From: Asmus Freytag (firstname.lastname@example.org)
Date: Mon Jun 29 2009 - 21:07:19 CDT
On 6/29/2009 6:42 PM, Adam Twardoch wrote:
> Doug Ewell wrote:
>> I think the original poster's point was that he didn't know what his
>> input would look like, let alone have control over it.
> Right. But the point is, U+0000 is a valid Unicode codepoint, the NULL.
> It may be part of a Unicode string. It may be of limited use, but it is
> a codepoint. Using a codepoint for termination is not the best idea.
Correct, but because of rampant use of NUL as terminator, ordinary
*text* files do not contain NUL as part of the data.
Nevertheless U+0000 is both a code point and a character.
> U+FFFF is not a valid Unicode codepoint,
Incorrect. It's definitely a code point.
> it's not part of Unicode.
Incorrect. It's definitely part of the Unicode Standard.
> It may not be part of a Unicode string.
Incorrect.

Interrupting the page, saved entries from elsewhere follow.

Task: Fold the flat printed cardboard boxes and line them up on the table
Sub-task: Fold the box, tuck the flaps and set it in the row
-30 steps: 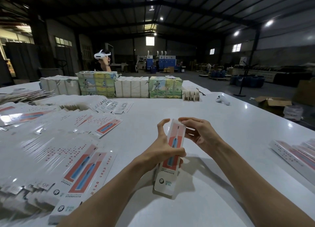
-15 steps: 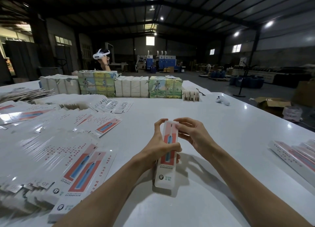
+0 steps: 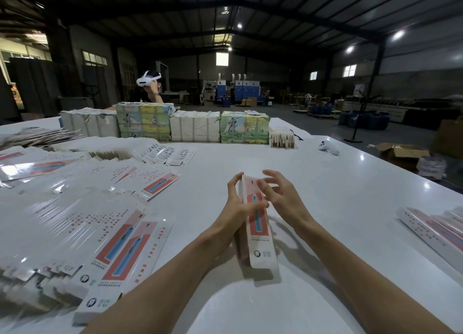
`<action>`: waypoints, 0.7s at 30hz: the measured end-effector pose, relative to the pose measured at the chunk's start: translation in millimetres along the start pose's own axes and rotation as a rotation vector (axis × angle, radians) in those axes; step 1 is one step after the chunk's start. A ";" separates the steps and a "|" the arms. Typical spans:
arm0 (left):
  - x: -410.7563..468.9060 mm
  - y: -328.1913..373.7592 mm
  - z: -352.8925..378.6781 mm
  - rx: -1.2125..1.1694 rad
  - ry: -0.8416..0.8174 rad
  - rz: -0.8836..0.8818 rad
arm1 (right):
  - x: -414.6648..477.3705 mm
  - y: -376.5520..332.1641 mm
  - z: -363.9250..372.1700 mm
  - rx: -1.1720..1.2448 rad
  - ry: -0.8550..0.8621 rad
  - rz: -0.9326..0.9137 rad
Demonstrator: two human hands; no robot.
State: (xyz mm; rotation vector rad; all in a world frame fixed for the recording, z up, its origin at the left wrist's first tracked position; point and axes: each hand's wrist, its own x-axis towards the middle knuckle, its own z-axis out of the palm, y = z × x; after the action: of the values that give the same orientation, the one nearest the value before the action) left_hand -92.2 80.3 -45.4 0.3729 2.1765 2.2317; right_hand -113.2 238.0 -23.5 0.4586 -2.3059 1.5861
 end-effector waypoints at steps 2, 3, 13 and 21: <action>-0.2 2.5 2.6 -0.108 0.050 -0.023 | -2.4 -3.0 3.7 -0.097 -0.007 -0.052; -1.0 3.9 3.5 -0.159 0.062 -0.031 | -5.0 -4.1 5.1 -0.153 -0.021 -0.074; -5.2 8.9 -0.6 -0.347 -0.013 -0.096 | -14.8 -5.7 -6.8 -0.454 -0.289 -0.094; -15.3 9.7 5.7 0.055 -0.070 -0.024 | -54.5 21.0 -110.6 -1.008 -0.089 0.183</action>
State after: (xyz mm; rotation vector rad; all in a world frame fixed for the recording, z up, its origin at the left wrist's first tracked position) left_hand -74.8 83.0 -38.4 0.4169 2.1991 2.1170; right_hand -65.4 353.5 -26.2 0.0561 -2.8718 0.2925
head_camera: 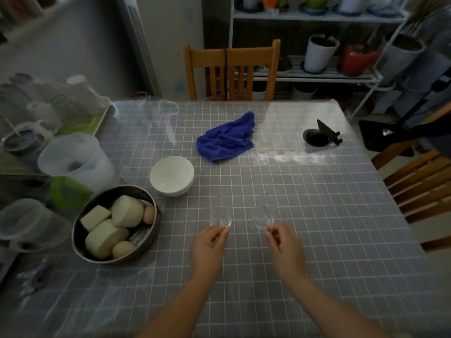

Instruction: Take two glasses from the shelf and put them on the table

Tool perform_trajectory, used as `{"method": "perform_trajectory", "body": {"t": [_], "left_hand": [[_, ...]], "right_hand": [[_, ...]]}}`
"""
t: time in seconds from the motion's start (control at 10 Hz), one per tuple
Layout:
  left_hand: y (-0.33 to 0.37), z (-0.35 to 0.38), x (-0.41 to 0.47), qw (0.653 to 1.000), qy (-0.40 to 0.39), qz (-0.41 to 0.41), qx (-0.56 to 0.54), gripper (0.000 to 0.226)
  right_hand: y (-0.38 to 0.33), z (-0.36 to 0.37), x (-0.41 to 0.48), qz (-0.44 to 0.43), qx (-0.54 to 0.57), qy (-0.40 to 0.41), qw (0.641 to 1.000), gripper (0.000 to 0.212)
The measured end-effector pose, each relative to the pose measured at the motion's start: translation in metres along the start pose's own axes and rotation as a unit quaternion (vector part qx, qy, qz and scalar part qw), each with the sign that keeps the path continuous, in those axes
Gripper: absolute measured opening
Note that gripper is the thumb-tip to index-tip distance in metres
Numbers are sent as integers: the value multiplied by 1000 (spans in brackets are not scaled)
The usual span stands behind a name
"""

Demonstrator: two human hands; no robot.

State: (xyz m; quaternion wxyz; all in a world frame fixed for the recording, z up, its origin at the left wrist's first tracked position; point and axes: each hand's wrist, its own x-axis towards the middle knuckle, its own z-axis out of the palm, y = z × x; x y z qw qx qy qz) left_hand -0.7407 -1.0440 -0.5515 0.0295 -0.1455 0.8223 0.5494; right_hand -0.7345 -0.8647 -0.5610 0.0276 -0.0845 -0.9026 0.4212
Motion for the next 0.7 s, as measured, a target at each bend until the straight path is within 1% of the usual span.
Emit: {"method": "perform_trajectory", "body": {"t": [0.3, 0.4, 0.5, 0.6, 0.7], "left_hand": [[-15, 2, -6, 1000, -22, -18, 5, 10], [-19, 2, -10, 998, -36, -43, 10, 18], [-20, 1, -8, 998, -39, -56, 3, 19], [-12, -4, -2, 994, -74, -85, -9, 14], [-5, -11, 1, 987, -104, -121, -36, 21]], "right_hand": [[8, 4, -9, 25, -19, -5, 999, 4], [10, 6, -10, 31, -21, -1, 999, 6], [7, 6, -10, 41, -15, -1, 999, 8], [4, 4, -10, 58, 0, -8, 998, 10], [-1, 3, -9, 75, 11, -11, 997, 12]]}}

What it should not be is part of a Unicode string that claims
to contain only characters. Because U+FFFF is not a character, merely a
code point. (Unicode strings are not required to be well-formed - unless
that is claimed separately).
It should not be part of plain text data.
> So by definition, it can be used
> for termination.
Because the terminator isn't considered part of the data, using a
convention that has a non-character is fine - however, use of a
non-character in public interchange would be somewhat questionable,
unless it was firmly scoped by a well-defined protocol.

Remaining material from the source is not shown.